Dizíamos no início deste texto, que Portugal tem uma longa relação com o Japão, acrescentamos agora, que a tem também com o cinema de Kenji Mizoguchi. Com efeito, em 1963, o cineasta português Paulo Rocha realizou o filme “Os Verdes Anos”, película assumidamente influenciada pela obra de Kenji Mizoguchi.
Abaixo duas imagens, a da esquerda é do filme de Mizoguchi “A Senhora de Musashino” de 1951, a da direita é de “Os Verdes Anos”. Em ambas há um casal que se passeia pelo mato. Na de “Os Verdes Anos”, avista-se à distância os prédios da Avenida Almirante Gago Coutinho em Lisboa.
Em “Os Verdes Anos”, precisamente na cena que se segue à imagem acima, Júlio e Ilda, os personagens principais, também rolam pela colina abaixo, pelo chão afora.
Vejamos o que disse Paulo Rocha numa entrevista: “Quando eu voltei de Paris e comecei a aparecer no Vavá mais ou menos a seguir a Os Verdes Anos, ou durante a rodagem, passávamos as noites em claro a falar do Mizoguchi, era um dos autores que mais vinha à conversa. Não faço a menor ideia, mas se tivesse descoberto na idade própria o Ozu (que só aparece na Europa latina com 15 anos de atraso) julgo que também teria sido muito sensível àquilo. Mas como dizem que eu tenho uma coisa muito forte com a natureza, e tenho tendência para situações melodramáticas extremas, continuaria sempre a ter uma dose maior de Mizoguchi.”
Abaixo mais duas imagens, a da esquerda é novamente do filme de Mizoguchi “A Senhora de Musashino” de 1951, a da direita é outra vez de “Os Verdes Anos”. Em ambas, um casal sentado à beira da água. Na de “Os Verdes Anos” avista-se à distância a Praça do Areeiro em Lisboa.

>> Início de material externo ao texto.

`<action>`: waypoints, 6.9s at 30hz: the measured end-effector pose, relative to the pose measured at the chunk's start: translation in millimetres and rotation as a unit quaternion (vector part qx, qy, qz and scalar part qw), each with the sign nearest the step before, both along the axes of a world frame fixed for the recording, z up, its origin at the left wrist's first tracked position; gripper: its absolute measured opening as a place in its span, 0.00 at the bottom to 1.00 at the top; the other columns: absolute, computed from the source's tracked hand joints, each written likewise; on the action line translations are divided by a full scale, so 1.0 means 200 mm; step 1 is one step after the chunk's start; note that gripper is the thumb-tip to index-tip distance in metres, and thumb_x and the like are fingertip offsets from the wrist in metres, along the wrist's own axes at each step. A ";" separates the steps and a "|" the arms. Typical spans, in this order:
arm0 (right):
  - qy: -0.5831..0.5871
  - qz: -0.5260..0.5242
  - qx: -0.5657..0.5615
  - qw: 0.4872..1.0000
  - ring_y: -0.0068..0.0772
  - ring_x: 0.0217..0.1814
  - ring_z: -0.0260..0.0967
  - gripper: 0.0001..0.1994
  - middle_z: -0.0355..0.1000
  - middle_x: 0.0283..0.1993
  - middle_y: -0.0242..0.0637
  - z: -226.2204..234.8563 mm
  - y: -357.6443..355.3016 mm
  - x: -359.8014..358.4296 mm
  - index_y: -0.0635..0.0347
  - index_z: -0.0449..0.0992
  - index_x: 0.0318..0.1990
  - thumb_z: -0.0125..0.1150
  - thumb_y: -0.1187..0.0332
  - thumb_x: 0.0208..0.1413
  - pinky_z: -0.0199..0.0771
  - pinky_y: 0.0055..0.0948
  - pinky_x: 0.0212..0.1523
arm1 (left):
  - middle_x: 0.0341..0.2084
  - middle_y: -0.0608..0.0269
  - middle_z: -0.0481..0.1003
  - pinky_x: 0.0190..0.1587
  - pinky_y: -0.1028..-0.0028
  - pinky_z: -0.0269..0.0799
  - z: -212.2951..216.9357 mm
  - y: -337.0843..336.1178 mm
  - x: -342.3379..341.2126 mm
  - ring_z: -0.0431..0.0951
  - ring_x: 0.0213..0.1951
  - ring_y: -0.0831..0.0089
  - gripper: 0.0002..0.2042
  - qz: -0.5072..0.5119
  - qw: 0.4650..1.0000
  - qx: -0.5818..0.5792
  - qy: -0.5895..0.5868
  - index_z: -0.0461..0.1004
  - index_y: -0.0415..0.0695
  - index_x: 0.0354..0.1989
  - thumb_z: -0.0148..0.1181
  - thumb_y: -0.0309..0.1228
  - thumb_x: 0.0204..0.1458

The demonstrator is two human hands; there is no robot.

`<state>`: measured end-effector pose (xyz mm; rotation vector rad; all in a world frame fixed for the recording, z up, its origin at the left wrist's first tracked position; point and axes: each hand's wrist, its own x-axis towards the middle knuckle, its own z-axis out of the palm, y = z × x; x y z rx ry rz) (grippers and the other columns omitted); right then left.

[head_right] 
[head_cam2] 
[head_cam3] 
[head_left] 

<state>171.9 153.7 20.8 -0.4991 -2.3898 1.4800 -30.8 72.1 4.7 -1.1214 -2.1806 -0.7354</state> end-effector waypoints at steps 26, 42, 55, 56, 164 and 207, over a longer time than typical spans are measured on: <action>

Paulo Rocha disse um dia o seguinte: “Continuo a ver e a rever os filmes de Kenji Mizoguchi e ainda passo a vida a encontrar coisas que me chocam e as quais fico chocado: como é que ele conseguiu fazer tudo aquilo? E como é que eu, que também fui influenciado por ele, afinal não consegui?”
Kenji Mizoguchi detestava explicações, como qualquer japonês bem educado. Na realidade, todos os japoneses detestam explicações, sendo talvez por isso, que aceitam tão sabiamente as contradições da existência.
Abaixo mais duas imagens, do filme de Mizoguchi “A Senhora de Musashino” e de “Os Verdes Anos”.
E pronto, terminamos este segundo texto dedicado ao Japão e também à sua relação com Portugal. Falámos do cinema de Mizoguchi, mas podíamos ter falado, por exemplo, do jardim da Gulbenkian, que é todo ele japonês. Podíamos ainda ter falado daquele grande pavilhão de Siza na Expo, com um largo lago defronte, que é uma citação mais que directa da grande arquitectura japonesa.
Já falámos de dois cineastas do Japão, Ozu e Mizoguchi, em breve virá o terceiro e último, Kurosawa.